IASP propõe mudanças no projeto de lei do superendividamento

Publicado em 03/11/2016 às 12h01

FONTE: JUSTIÇA EM FOCO

 

IASP propõe mudanças no projeto de lei do superendividamento

Quinta-Feira, Dia 03 de Novembro de 2016

O Instituto dos Advogados de São Paulo (IASP) através de sua Comissão de Estudos de Direito Bancário, desenvolveu um parecer sobre o projeto de lei que trata do superendividamento sugerindo mudanças na proposta. O superendividamento é um fenômeno sócio-jurídico definido como a impossibilidade global de o devedor pessoa física – consumidor, leigo e de boa-fé – pagar integralmente as suas dívidas presentes e futuras, excluídas as dívidas com o Fisco e as oriundas de delitos ou de alimentos, em um tempo razoável e de acordo com sua capacidade atual de obtenção renda e patrimônio.
 
O presidente da Comissão de Estudos de Direito Bancário do IASP, Marcos Vinício Raiser da Cruz, destaca que o consumidor possui para proteção dos seus direitos o Código de Defesa do Consumidor (CDC), que embora seja considerado vanguardista, ainda hoje se mostra insuficiente para prevenir e tratar os casos de superendividamento. “Assim, mostra-se imperiosa a regulamentação da concessão saudável e responsável do crédito, visando, em suma, prevenir o superendividamento do consumidor e tratar o consumidor já endividado”, destaca.
 
O Projeto de Lei aprovado no Senado (283/2012), atualmente tramita na Câmara dos Deputado sob nº PL 3515/2015.
 
Para a Comissão de Estudos de Direito Bancário do IASP, a melhor maneira de combater o superendividamento é, sobretudo, a via preventiva.
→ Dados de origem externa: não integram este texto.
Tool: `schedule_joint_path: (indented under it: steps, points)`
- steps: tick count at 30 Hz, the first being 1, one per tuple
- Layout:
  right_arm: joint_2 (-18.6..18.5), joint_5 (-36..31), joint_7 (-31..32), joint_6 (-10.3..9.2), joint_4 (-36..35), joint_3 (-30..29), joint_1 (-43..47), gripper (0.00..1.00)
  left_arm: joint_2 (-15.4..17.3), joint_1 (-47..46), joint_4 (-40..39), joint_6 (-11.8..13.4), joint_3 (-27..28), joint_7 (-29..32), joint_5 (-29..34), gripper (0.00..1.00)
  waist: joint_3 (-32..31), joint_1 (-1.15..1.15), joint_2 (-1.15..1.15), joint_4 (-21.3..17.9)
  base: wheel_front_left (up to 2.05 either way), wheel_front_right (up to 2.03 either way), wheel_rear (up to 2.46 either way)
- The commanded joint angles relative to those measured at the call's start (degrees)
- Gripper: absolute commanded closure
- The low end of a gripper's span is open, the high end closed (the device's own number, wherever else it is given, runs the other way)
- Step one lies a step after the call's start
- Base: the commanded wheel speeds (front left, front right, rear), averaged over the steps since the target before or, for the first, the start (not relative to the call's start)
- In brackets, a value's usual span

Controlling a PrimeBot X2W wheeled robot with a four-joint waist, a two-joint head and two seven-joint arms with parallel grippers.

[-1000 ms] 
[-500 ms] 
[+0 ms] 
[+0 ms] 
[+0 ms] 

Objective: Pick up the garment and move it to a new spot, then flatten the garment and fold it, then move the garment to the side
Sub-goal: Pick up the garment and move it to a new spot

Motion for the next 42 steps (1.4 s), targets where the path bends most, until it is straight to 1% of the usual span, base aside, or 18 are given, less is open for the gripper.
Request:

Nela, a prévia avaliação do risco se torna um mecanismo fundamental para que o crédito possa ser concedido de forma consciente, segura, hígida e capaz de propiciar o pagamento da dívida e assegurar o estado de solvabilidade do devedor. A Comissão do IASP opinou pela aprovação do Projeto de Lei (PL) 3515/2015, mas com quatro propostas de modificações: 
 
Proposta 1 – Sugere que o texto do projeto passe a prever que o juiz determine a anotação do estado de superendividamento do consumidor nos bancos de dados de proteção ao crédito, cujo registro deve permanecer até a liquidação das obrigações previstas no plano de pagamento homologado, sem prejuízo de eventual repactuação. Tal informação será útil tanto para o superendividado (pois assim se evita que obtenha novos créditos, o que poderia agravar sua situação de superendividamento), como para os agentes econômicos concedentes de crédito, de quem se está exigindo a concessão do crédito responsável.
 
Proposta 2 – Sugere a exclusão do Art. 54-G, I, por ausência de pertinência temática com a questão do superendividamento. Sendo o cartão de crédito um produto financeiro de peculiar complexidade em função de seus prazos e operacionalização, entende-se não ser pertinente a manutenção do artigo 54-G, inciso I. Em linhas gerais, o que esse artigo sugere é que a administradora de cartão de crédito não proceda a cobrança do débito correspondente, caso o consumidor tenha apresentado contestação concernente a qualquer item da fatura em até sete dias antes da data de vencimento desta. 
 
Proposta 3 – Sugere a exclusão de dívidas com garantia real ou fidejussória do processo de repactuação de dívidas previsto no art. 104- A e seguintes. Ao regrar o procedimento judicial da repactuação das dívidas da pessoa natural superendividada, o art. 104-A do projeto de lei determina ao consumidor que instrua o requerimento de conciliação com a presença de todos os seus credores apresentando desde logo o plano de pagamento com prazo máximo de cinco anos, preservados o mínimo existencial e as garantias e formas de pagamento originalmente pactuadas.
 
Proposta 4 – Sugere a alteração da redação do Art. 104-C. A redação original dispõe que compete concorrentemente aos “órgãos públicos integrantes do Sistema Nacional de Defesa do Consumidor” realizar a fase conciliatória e preventiva do processo de repactuação de dívidas. A presente sugestão pretende ampliar os locais onde a conciliação pode ser realizada, utilizando como paradigma os dispositivos que atualmente tratam da conciliação já existentes no Novo Código de Processo Civil.